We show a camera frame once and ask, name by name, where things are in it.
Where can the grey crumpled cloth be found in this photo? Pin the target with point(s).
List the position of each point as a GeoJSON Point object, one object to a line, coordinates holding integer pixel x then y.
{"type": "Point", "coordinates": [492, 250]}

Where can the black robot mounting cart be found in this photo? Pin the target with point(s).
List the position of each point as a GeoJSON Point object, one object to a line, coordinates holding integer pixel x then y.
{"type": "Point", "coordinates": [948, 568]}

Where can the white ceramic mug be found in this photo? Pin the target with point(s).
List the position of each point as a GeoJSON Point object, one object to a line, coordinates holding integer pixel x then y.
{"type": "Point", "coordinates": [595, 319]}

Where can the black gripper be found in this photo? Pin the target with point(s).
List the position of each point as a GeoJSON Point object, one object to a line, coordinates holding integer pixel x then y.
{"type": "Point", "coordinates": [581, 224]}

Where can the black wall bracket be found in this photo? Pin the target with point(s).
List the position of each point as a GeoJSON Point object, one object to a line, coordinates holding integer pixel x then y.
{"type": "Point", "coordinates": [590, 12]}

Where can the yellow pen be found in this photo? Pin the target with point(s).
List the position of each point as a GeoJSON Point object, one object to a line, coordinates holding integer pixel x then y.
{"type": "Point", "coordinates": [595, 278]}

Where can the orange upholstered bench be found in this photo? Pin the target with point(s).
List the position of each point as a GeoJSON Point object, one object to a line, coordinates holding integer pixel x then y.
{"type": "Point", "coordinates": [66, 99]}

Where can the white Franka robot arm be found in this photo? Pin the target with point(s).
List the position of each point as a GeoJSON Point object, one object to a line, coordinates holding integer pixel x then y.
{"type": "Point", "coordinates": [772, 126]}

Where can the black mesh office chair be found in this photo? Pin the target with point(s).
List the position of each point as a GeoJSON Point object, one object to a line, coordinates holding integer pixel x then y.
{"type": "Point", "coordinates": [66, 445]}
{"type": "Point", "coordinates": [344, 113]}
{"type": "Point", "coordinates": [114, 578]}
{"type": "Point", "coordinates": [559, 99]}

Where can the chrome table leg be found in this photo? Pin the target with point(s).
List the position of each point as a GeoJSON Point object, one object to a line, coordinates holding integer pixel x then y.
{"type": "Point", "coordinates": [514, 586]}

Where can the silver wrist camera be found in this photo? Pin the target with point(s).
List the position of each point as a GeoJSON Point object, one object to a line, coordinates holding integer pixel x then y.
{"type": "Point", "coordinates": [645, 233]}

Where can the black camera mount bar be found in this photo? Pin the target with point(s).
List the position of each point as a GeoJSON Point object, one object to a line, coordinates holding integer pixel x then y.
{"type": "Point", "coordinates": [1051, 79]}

---

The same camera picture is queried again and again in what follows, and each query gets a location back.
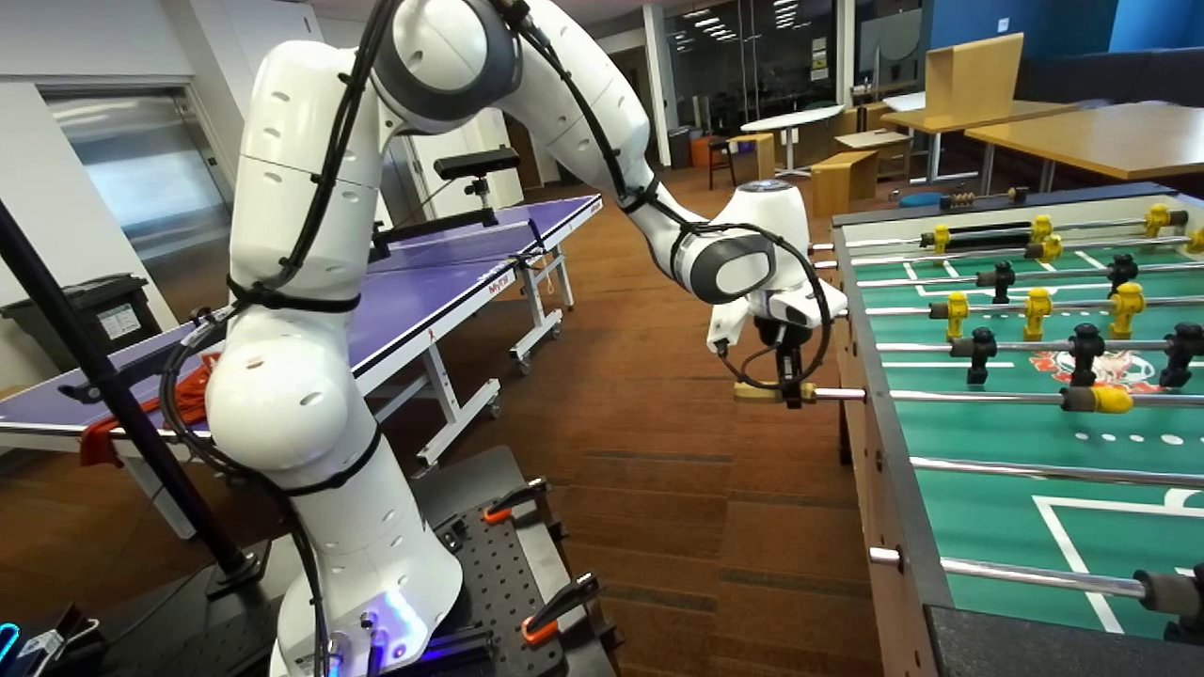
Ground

§ Brief
Everything above from the line containing "Where can the grey" through the line containing "Where can the black wall" must be copied exactly. Nothing outside that range belongs in the answer.

§ Output of the exercise
Where can the grey crumpled cloth be found in this photo? Pin the target with point(s).
List the position of each point as a GeoJSON Point object, one object to a line, coordinates holding integer pixel x then y.
{"type": "Point", "coordinates": [492, 250]}

Where can the black robot mounting cart be found in this photo? Pin the target with point(s).
List the position of each point as a GeoJSON Point object, one object to a line, coordinates holding integer pixel x then y.
{"type": "Point", "coordinates": [948, 568]}

Where can the white ceramic mug be found in this photo? Pin the target with point(s).
List the position of each point as a GeoJSON Point object, one object to a line, coordinates holding integer pixel x then y.
{"type": "Point", "coordinates": [595, 319]}

Where can the black gripper be found in this photo? Pin the target with point(s).
List the position of each point as a GeoJSON Point object, one object to a line, coordinates holding integer pixel x then y.
{"type": "Point", "coordinates": [581, 224]}

Where can the black wall bracket be found in this photo? Pin the target with point(s).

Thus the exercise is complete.